Commande publique et flambée des prix : où en est-on ?

"Il est possible de modifier, par avenant, le prix d’un marché public."

Publié le 24/02/2023 par Equipe Eco121 / Lecture libre / Temps estimé: 2 minutes

Charles-Eric Thoor, avocat senior, Bignon Lebray.
Charles-Eric Thoor, avocat senior, Bignon Lebray.

Par une circulaire du 30 mars 2022 relative « à l'exécution des contrats de la commande publique dans le contexte actuel de hausse des prix », le Premier ministre Jean Castex invitait les acheteurs publics, à aider les titulaires de marchés publics et de concessions, face au contexte inflationniste.

Le Premier ministre préconisait alors d’allonger les délais d’exécution, de « geler les pénalités contractuelles », ou encore d’autoriser la substitution de certains matériaux, par des matériaux moins onéreux.*

Modification du prix, avec accord de l'acheteur

Le Premier ministre se gardait toutefois de répondre à cette question centrale : peut-on augmenter le prix d’un marché public, après sa conclusion ? Bercy, en sa qualité de gar- dienne du temple des finances publiques, soutenait que non. Par un avis du 15 septembre 2022, le Conseil d’Etat a finalement tranché la question, estimant au contraire que « rien n’empêche que les modifications des marchés et contrats de concession portent uniquement, en vue de compenser les surcoûts que le titulaire ou le concessionnaire subit du fait de circonstances imprévisibles, sur les prix ou les tarifs prévus au contrat ».

Il est donc possible de modifier, par avenant, le prix d’un marché public.

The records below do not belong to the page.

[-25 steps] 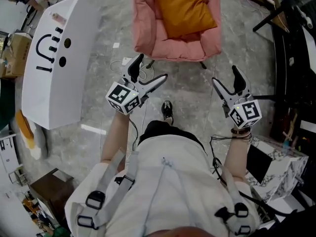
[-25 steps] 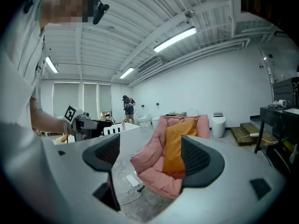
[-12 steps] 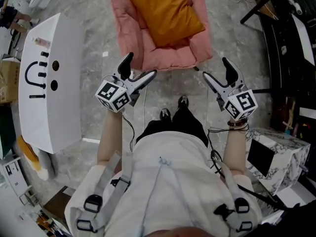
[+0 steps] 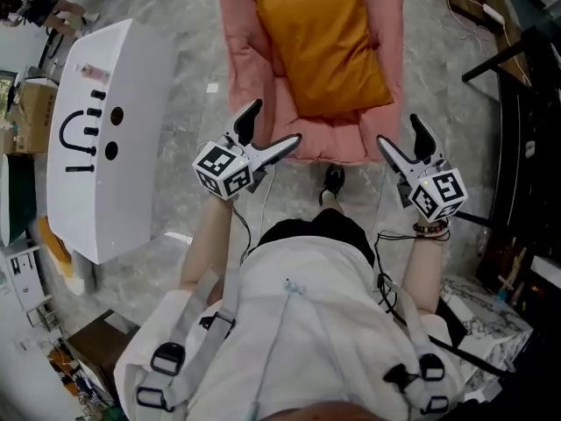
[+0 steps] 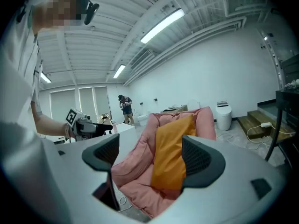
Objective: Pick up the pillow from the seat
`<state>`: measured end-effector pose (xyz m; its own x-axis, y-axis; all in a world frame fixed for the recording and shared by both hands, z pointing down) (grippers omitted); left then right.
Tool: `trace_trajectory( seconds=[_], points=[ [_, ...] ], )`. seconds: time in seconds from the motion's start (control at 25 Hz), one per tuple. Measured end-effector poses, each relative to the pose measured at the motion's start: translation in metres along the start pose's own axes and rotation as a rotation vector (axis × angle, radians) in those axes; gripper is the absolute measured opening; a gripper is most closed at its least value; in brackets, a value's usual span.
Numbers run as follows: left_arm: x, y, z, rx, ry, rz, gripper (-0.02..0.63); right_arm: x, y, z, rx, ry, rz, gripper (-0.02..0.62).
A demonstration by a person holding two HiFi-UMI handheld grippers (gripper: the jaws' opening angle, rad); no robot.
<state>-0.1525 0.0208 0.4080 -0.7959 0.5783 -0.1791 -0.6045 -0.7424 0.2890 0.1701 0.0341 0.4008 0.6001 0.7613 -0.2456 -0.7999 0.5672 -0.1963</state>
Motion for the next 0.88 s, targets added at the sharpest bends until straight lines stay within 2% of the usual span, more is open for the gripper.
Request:
trace_trajectory(
  seconds=[0.12, 0.28, 0.4, 0.6, 0.88],
  points=[
    [-0.030, 0.037, 0.010, 0.004, 0.109, -0.047, 0.508, -0.037, -0.042, -0.004, -0.045, 0.082, -0.021, 0.411],
    [-0.054, 0.084, 0.022, 0.108, 0.124, -0.109, 0.511, -0.085, -0.085, -0.008, -0.046, 0.183, -0.068, 0.416],
    [-0.078, 0.121, 0.043, 0.204, 0.123, -0.128, 0.511, -0.119, -0.117, -0.002, -0.041, 0.241, -0.076, 0.416],
    [-0.104, 0.189, 0.081, 0.328, 0.167, -0.112, 0.512, -0.178, -0.149, 0.024, -0.075, 0.317, -0.083, 0.416],
    [-0.145, 0.273, 0.119, 0.414, 0.217, -0.033, 0.517, -0.250, -0.193, 0.069, -0.119, 0.372, -0.077, 0.416]
  ],
)
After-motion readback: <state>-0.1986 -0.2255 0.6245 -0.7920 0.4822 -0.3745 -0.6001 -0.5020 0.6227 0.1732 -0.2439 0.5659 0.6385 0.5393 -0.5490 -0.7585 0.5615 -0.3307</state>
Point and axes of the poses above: the fingertips, and each gripper's own axes: x backward along the fingers, y to its left, z out of its underside, the point moved 7 cm from there along x, backward along the fingers, and after that the axes turned 4 degrees about z, right-handed, at the moved point
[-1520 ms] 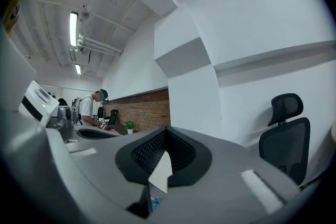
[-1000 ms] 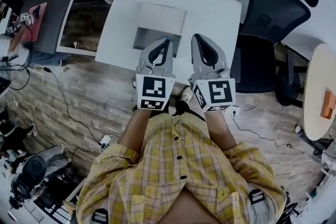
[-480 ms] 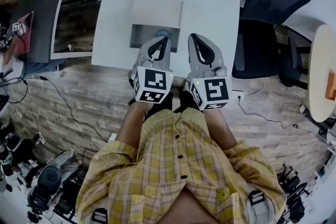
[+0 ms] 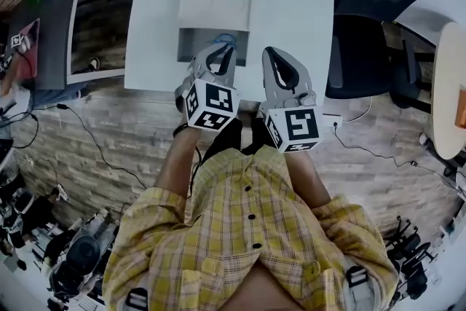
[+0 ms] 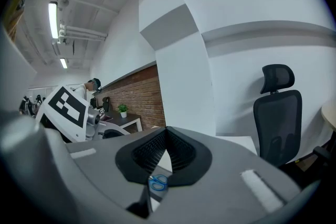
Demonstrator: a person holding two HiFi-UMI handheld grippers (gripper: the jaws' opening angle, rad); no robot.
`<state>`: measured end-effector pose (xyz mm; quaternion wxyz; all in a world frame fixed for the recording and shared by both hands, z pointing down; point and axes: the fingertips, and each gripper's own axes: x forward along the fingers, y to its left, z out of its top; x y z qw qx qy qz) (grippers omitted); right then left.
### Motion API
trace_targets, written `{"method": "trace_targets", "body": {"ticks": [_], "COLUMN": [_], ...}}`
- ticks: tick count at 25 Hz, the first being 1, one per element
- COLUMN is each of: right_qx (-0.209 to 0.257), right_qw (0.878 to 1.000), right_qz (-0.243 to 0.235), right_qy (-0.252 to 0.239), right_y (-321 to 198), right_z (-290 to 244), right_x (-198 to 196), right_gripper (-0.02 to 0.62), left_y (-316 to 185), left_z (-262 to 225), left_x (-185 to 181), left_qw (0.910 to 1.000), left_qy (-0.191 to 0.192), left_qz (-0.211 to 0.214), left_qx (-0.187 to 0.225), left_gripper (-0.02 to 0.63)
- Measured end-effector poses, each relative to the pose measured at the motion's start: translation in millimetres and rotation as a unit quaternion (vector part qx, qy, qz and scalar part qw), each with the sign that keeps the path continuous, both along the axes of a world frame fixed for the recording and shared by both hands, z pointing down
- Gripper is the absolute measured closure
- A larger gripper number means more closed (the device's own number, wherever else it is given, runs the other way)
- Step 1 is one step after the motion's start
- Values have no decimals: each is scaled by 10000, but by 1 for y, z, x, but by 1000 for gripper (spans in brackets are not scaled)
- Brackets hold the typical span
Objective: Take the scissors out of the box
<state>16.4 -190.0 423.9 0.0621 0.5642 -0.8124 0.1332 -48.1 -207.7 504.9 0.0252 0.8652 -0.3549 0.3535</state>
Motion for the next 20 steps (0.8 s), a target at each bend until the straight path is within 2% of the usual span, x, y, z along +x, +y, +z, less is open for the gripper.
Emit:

Toutefois, la conclusion d’un avenant, suppose l’accord des deux parties, et les opérateurs économiques se trouvent souvent dépourvus, face à des acheteurs publics inflexibles, qui n’ont que peu d’intérêt à rehausser le prix d’un marché public, que le titulaire est de toute façon tenu d’exécuter, aux conditions initialement convenues.

Droit à indemnisation, en cas de déficit

La seule hypothèse, dans laquelle le titulaire a droit à une indemnité compensatoire, est celle dite de l’ « imprévision », mais ses conditions sont extrêmement restrictives : le titulaire doit prouver que la hausse des prix était imprévisible, et lui fait perdre de l’argent.

Une perte de marge ne suffit pas, le titulaire devant établir, pièces comptables à l’appui, un déficit d’exploitation, de l’ordre de 10% au minimum, sur l’exécution du contrat. Autant dire que la démonstration n’est pas aisée, et que les demandes d’indemnisation finissent régulièrement au contentieux.

*Comme beaucoup d’entre nous, le droit de la commande publique a visiblement été pris de court, par la hausse soudaine des prix, et peine à s’y adapter.